9. Default by an Underwriter. If any one or more Underwriters shall fail to purchase and pay for any of the Securities agreed to be purchased by such Underwriter or Underwriters hereunder and such failure to purchase shall constitute a default in the performance of its or their obligations under this Agreement, the remaining Underwriters shall be obligated severally to take up and pay for (in the respective proportions which the amount of Securities set forth opposite their names in Schedule II hereto bears to the aggregate amount of Securities set forth opposite the names of all the remaining Underwriters) the Securities which the defaulting Underwriter or Underwriters agreed but failed to purchase; provided, however, that in the event that the aggregate amount of Securities which the defaulting Underwriter or Underwriters agreed but failed to purchase shall exceed 10% of the aggregate amount of Securities set forth in Schedule II hereto, the remaining Underwriters shall have the right to purchase all, but shall not be under any obligation to purchase any, of the Securities, and if such nondefaulting Underwriters do not purchase all the Securities, this Agreement will terminate without liability to any nondefaulting Underwriter or the Company. In the event of a default by any Underwriter as set forth in this Section 9, the Closing Date shall be postponed for such period, not exceeding five Business Days, as the Representatives shall determine in order that the required changes in the Registration Statement and the Final Prospectus or in any other documents or arrangements may be effected. Nothing contained in this Agreement shall relieve any defaulting Underwriter of its liability, if any, to the Company and any nondefaulting Underwriter for damages occasioned by its default hereunder.

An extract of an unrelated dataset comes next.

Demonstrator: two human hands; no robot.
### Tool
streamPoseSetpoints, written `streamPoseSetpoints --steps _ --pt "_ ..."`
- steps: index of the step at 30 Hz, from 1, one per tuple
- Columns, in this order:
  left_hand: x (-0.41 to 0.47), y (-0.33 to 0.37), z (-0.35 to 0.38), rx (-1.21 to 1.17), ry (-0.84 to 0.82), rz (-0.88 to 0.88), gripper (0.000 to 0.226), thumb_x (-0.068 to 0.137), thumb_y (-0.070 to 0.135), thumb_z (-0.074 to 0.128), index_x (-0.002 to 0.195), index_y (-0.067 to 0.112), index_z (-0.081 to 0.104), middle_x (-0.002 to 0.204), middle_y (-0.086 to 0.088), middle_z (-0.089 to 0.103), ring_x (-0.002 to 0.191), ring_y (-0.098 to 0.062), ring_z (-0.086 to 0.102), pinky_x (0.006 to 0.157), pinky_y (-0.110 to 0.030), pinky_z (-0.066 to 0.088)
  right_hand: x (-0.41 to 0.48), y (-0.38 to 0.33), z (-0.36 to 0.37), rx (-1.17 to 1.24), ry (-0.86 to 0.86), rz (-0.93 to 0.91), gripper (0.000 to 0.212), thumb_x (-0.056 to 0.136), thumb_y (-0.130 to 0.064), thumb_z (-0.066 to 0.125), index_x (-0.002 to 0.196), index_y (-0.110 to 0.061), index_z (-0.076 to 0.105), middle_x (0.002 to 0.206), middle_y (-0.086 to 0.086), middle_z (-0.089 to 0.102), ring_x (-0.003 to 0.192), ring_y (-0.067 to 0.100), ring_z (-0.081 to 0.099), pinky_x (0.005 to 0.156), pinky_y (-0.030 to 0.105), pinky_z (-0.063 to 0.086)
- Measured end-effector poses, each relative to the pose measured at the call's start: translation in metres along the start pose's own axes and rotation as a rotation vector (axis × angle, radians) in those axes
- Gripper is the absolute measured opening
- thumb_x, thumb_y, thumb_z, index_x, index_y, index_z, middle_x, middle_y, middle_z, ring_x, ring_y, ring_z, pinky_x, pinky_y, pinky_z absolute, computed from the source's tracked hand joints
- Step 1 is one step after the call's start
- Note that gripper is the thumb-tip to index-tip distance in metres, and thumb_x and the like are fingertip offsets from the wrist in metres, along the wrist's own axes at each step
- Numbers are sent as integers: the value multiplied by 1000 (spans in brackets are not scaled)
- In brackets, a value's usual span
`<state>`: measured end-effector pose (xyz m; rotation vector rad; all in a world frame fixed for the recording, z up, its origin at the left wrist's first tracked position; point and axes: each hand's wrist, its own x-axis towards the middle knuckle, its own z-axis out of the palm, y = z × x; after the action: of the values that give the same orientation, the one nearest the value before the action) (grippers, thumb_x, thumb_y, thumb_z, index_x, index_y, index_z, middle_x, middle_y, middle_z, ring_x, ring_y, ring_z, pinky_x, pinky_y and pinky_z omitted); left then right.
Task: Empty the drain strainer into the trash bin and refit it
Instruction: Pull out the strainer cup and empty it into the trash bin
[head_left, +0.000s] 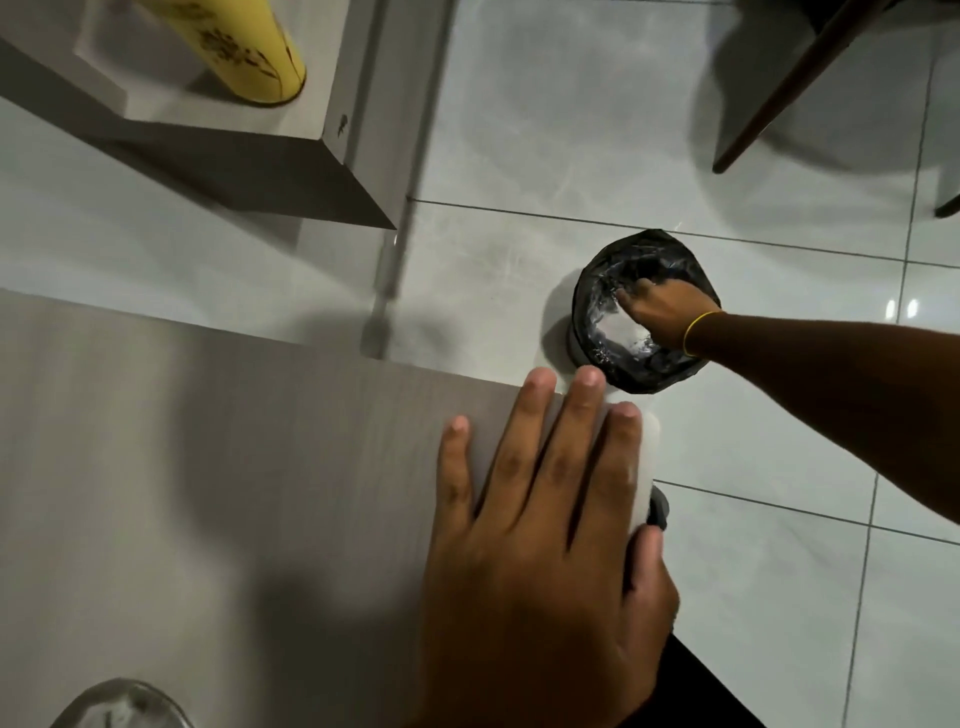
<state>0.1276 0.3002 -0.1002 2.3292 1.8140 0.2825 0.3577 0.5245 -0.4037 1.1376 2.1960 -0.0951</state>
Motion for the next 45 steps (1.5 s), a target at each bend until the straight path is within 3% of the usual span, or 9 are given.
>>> streamPoseSetpoints --steps 4,8,16,20,24,28,33,41,45 --pt "1 0 0 12 2 0 68 91 42 64 154 19 58 169 -4 46 161 -27 39 128 -64 31 9 -4 4 73 19 -4 94 97 -5 59 173 -17 4 123 22 60 95 42 74 65 43 51" --pt "1 1 -1 9 -4 -7 69 91 42 64 155 19 58 169 -5 46 162 -27 37 129 -65 30 13 -4 6 37 -44 10 74 94 -4 63 162 -7 35 127 24 64 106 46 75 79 48 63" --pt "3 3 0 -23 -27 1 71 91 40 61 159 19 52 173 -4 42 165 -27 32 133 -62 23 9 5 11 84 -28 17 66 96 -6 61 159 -14 42 123 24 65 105 45 74 74 44 57" --pt "3 1 0 -31 -42 13 71 95 41 60 161 20 46 174 -3 38 166 -27 28 134 -61 20 7 6 14 131 16 5 91 98 -8 60 173 -22 8 120 24 63 99 44 74 69 42 52" --pt "2 0 1 -37 -48 8 71 95 41 58 162 20 44 175 -3 38 167 -26 27 134 -62 20 8 7 20 96 -16 16 71 98 -8 61 163 -15 35 122 24 65 105 45 74 77 44 58" --pt "2 0 2 -37 -43 11 68 98 42 56 162 20 46 175 -3 38 167 -26 26 132 -64 23 13 5 29 157 58 34 94 99 -7 59 172 -27 4 117 25 62 97 44 74 66 41 50" --pt "1 -1 4 -47 -44 18 67 100 42 55 163 20 43 176 -4 38 168 -26 25 133 -62 20 19 6 34 171 39 86 54 95 -8 65 147 -9 52 121 25 69 105 46 75 77 43 57" --pt "1 -3 2 -17 -113 23 67 106 43 45 167 22 32 181 -3 27 170 -24 13 135 -62 16 -31 32 14 1050 44 645 69 82 -13 79 147 -20 55 129 29 67 112 49 71 92 49 62" --pt "1 -3 2 -58 -88 4 67 107 43 44 169 22 29 181 0 26 170 -21 12 135 -56 14 -82 40 -26 1476 101 807 49 82 -2 79 128 -9 66 93 25 78 53 23 73 64 35 67"
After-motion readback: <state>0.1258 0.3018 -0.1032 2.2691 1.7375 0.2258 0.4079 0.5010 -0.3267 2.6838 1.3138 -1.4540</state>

10. Termination. This Agreement shall be subject to termination in the absolute discretion of the Representatives, by notice given to the Company prior to delivery of and payment for the Securities, if at any time prior to such time (i) trading in the Company’s Common Stock shall have been suspended by the Commission or the New York Stock Exchange or trading in securities generally on the New York Stock Exchange shall have been suspended or limited or minimum prices shall have been established on such Exchange, (ii) a banking moratorium shall have been declared by either Federal or New York State authorities; (iii) there shall have occurred a material disruption in commercial banking or securities settlement or clearance services in the United States; or (iv) there shall have occurred any outbreak or escalation of hostilities, declaration by the United States of a national emergency or war, or other calamity or crisis, the effect of which on financial markets is such as to make it, in the sole judgment of the Representatives, impractical or inadvisable to proceed with the offering or delivery of the Securities as contemplated by the Final Prospectus (exclusive of any supplement thereto).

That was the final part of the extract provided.